高效液相色谱-串联质谱法测定大鼠血浆中抗肿瘤化合物WJD-A-1及其药动学研究

Pharmacokinetics of WJD-A-1 and WJD-A-1 in rat plasma determined by HPLC-MS/MS

目的:建立大鼠血浆中抗肿瘤化合物WJD-A-1的高效液相色谱-串联质谱(HPLC-MS/MS)测定方法,并研究静脉注射WJD-A-1后在大鼠体内的药动学特征。方法:以苯海拉明为内标,大鼠血浆样品经甲醇-乙腈处理,用色谱柱Waters ACQUITY UPLC■ BEH C18(2.1 mm×50 mm, 1.7μm)进行分离,以甲醇-0.1%甲酸(80∶20)为流动相,采用电喷雾离子源(ESI)正离子模式及多重反应监测模式,检测离子对分别为WJD-A-1(m/z 480.6→334.6,480.6→164.3)以及苯海拉明(m/z 256.0→166.8)。将建立的检测方法应用于测定大鼠静脉注射化合物WJD-A-1后的血浆浓度。结果:大鼠血浆中化合物WJD-A-1在5.40~5.40×103 ng·mL-1浓度范围内线性关系良好;低、中、高3个质控浓度下的日内、日间精密度均小于10%,质控样品的准确度为97.45%~106.80%;提取回收率为95.40%~96.17%,无明显基质效应且稳定性良好。大鼠静脉给与化合物WJD-A-1三个剂量75,150,300μg·kg^-1后,血浆中WJD-A-1的半衰期t1/2分别为(0.10±0.05)h、(0.24±0.02)h、(0.51±0.06)h;其浓度-时间曲线下的面积AUC(0-t)分别为(150.60±21.69)μg·h·L^-1、(883.07±135.68)μg·h·L^-1、(3 311.59±418.15)μg·h·L^-1。结论:该检测方法简单、快速、灵敏、准确,适用于抗肿瘤化合物WJD-A-1在大鼠血浆内的浓度测定及其药动学研究。药动学参数表明大鼠静脉注射该化合物后体内消除较快,且该化合物在大鼠体内的暴露量与给药剂量成正比。

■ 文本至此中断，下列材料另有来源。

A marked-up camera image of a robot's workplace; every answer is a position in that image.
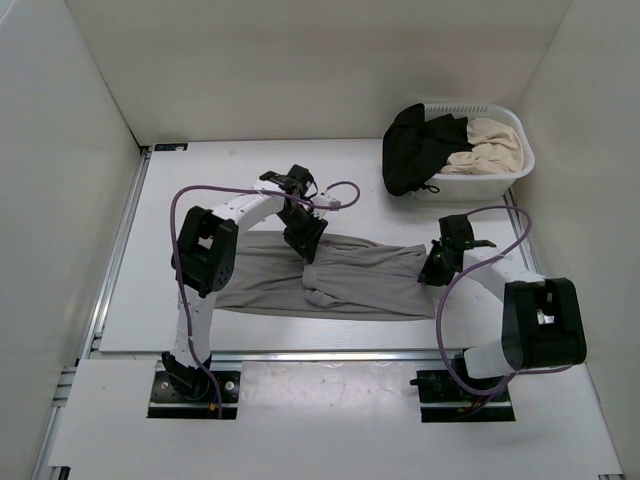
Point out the black trousers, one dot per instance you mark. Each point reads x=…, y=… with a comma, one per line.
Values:
x=415, y=149

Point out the beige trousers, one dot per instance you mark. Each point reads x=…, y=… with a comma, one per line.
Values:
x=496, y=149

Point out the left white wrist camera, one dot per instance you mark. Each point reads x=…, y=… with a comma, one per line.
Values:
x=327, y=200

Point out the white laundry basket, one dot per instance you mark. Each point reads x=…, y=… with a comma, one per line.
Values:
x=470, y=188

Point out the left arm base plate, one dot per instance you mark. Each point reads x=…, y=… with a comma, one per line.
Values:
x=165, y=402

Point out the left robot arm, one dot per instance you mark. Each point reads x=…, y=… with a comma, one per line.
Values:
x=203, y=257

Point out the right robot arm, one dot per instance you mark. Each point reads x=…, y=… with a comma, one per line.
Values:
x=541, y=328

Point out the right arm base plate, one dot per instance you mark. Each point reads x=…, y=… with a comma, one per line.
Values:
x=443, y=401

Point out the black label sticker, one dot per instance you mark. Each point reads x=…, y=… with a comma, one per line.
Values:
x=170, y=147

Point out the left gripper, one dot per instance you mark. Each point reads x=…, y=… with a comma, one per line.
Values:
x=306, y=242

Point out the grey trousers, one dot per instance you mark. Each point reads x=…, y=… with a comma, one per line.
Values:
x=350, y=279

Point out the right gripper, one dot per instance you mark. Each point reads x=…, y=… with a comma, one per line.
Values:
x=428, y=275

OBJECTIVE To establish an HPLC-MS/MS method for the determination of antineoplastic compounds, WJD-A-1 in rat plasma and to study the pharmacokinetic characteristics of WJD-A-1 in rats after intravenous injection. METHODS The plasma samples of rats were treated with methanol acetonitrile and separated by chromatographic column Waters ACQUITY UPLC BEH C18(2.1 mm×50 mm, 1.7 μm). Methanol-0.1% formic acid(80∶20) was used as mobile phase, and electrospray ionization ion source(ESI) positive mode and multiple reaction monitoring mode were used to detect ion pairs respectively WJD-A-1(m/z 480.6→334.6,480.6→164.3) and internal standard diphenhydramine(m/z 256.0→166.8). The established method was applied to determine the plasma concentration of compound WJD-A-1 after intravenous injection in rats. RESULTS The linear relationship of WJD-A-1 in rat plasma was good in the concentration range of 5.40-5.40×103 ng·mL^-1. The intra-day and inter-day precision RSD of low, medium and high quality control concentrations were all less than 10%, and the accuracy of quality control samples was 97.45%-106.80%. The recovery of WJD-A-1 was 95.40%-96.17%. There was no obvious matrix effect and stability was good. The half-life t1/2 of WJD-A-1 in plasma was(0.10±0.05)h、(0.24±0.02)h、(0.51±0.06)h after intravenous administration of compound WJD-A-1 75, 150, and 300 μg·kg^-1 in rats. The area under the concentration-time curve, AUC(0-t) was(150.60±21.69)μg·h·L^-1、(883.07±135.68)μg·h·L^-1、(3 311.59±418.15)μg·h·L^-1. CONCLUSION The method is simple, rapid, sensitive and accurate. It is suitable for the determination of WJD-A-1 in rat plasma and research of pharmacokinetics. Pharmacokinetic parameters showed that the compound was eliminated quickly in rats after intravenous injection, and the exposure of the compound in rats was proportional to the dosage of the drug.